Late spring and early summer yoke rain to heat waves, make flowers bloom, herald May-December romances, and unveil new, and frequently bad, tattoos to the world. (Take the pregnant woman with ‘Born to Lose' stenciled on her neck — an aphorism of inspiration for the unborn.) They also mean garage sales.
Garage sales are a great way to dispense with the unwanted past, learn economic basics, and meet opinionated people searching for atypical objects. One disgusted woman offered a bit of garage-sale etiquette, arguing that our price stickers demonstrated an unwillingness to negotiate. And if we weren't willing to negotiate, we were communists who shouldn't have a garage sale. She left with a few pieces of costume jewelry for $4, possibly with the intention of dressing up as cold warrior Margaret Thatcher.
Another woman, who stocked up on cooler bags at $1 apiece, bemoaned her inability to shop in stores, because the government tracks one's purchases; once, she bought something online, and her taxes went up that year.
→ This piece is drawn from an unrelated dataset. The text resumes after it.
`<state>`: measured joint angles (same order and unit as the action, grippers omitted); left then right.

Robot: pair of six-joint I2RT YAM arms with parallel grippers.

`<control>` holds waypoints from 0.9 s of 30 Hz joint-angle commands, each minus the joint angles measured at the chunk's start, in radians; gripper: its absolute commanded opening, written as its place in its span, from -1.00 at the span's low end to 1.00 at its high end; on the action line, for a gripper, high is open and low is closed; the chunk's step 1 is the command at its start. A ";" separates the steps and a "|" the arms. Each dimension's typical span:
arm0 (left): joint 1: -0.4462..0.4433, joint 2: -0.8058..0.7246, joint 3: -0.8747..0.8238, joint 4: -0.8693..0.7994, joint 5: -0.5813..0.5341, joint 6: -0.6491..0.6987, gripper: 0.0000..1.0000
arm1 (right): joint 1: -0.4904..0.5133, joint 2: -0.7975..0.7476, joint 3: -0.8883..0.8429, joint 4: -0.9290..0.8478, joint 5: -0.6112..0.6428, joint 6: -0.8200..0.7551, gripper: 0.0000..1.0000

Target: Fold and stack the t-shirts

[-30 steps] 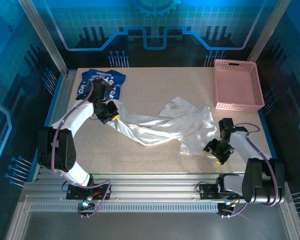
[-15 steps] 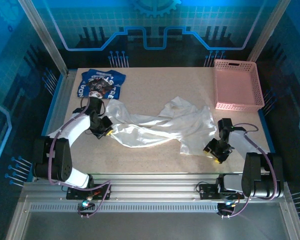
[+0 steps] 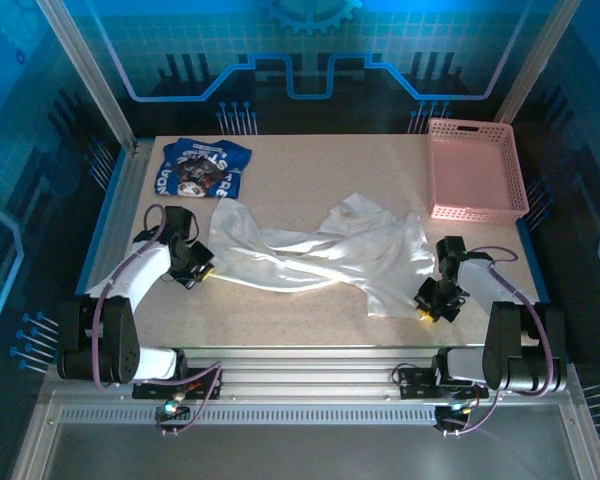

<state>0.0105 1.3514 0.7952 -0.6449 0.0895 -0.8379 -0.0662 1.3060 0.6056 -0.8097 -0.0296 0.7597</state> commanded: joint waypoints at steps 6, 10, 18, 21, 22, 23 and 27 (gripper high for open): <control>0.005 -0.037 -0.013 0.007 -0.005 -0.018 -1.00 | -0.001 -0.025 -0.024 0.051 -0.020 -0.007 -0.75; 0.005 -0.050 -0.001 0.006 -0.007 -0.010 -1.00 | -0.001 -0.040 -0.012 0.044 -0.025 -0.004 -0.85; 0.006 -0.189 0.201 -0.007 -0.050 0.078 -1.00 | -0.001 -0.233 0.177 0.003 -0.120 -0.034 -1.00; 0.009 -0.221 0.349 0.001 -0.080 0.126 -1.00 | -0.003 -0.266 0.358 -0.013 -0.153 -0.071 -1.00; 0.010 -0.217 0.415 0.007 -0.080 0.149 -1.00 | -0.006 -0.262 0.428 -0.019 -0.166 -0.089 -1.00; 0.009 -0.209 0.475 0.010 -0.077 0.172 -1.00 | -0.007 -0.255 0.501 -0.024 -0.180 -0.105 -1.00; 0.012 -0.162 0.709 0.003 -0.069 0.242 -1.00 | -0.022 -0.229 0.748 -0.017 -0.227 -0.117 -1.00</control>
<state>0.0124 1.1751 1.3930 -0.6479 0.0410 -0.6880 -0.0677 1.0737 1.2411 -0.8139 -0.1944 0.6788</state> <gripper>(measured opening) 0.053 0.064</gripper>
Now she shops only at garage sales.
One man said home ownership is a privilege, adding that it isn't a crime to sleep in the street if you can't afford a house. He considered purchasing an unviewed copy of Ocean's Thirteen but decided against it, instead laying down $2 for a Phillies shirt.
A woman showed up wearing sweatpants still bearing the $7 sticker from our neighbor's garage sale — a true emergency purchase. She weighed buying Bill Clinton's My Life at the presidential discount price of $2. A gentleman spotted the tome in her hands and vociferously suggested that Clinton is responsible for the economic meltdown because he repealed the Glass-Steagall Act. He left in a huff, complaining that we had "utter gall" to try to profit from Clinton's treason. I would like to have him impeached for obstruction of purchase.
Although you might see their old campaign buttons, you rarely see politicians at garage sales. That is a shame, because they are an opportunity to engage constituents and gauge what their policies have wrought. President Obama could have picked up Clinton's book on the cheap, and I'd have thrown in Ocean's Thirteen for nothing —though he's probably seen it given his lucrative friendship with George Clooney.
As the day progressed, sales slackened. We reduced the remaining merchandise from $5 to $1, then to FREE, and finally to FREE-plus-we'll-carry-it-to-your-car. Ultimately, the least wanted goods, including Clinton's book and Ocean's Thirteen, were packed up and donated.
We're not planning any vacations with the profits. But we met some interesting people and even made a few of them happy.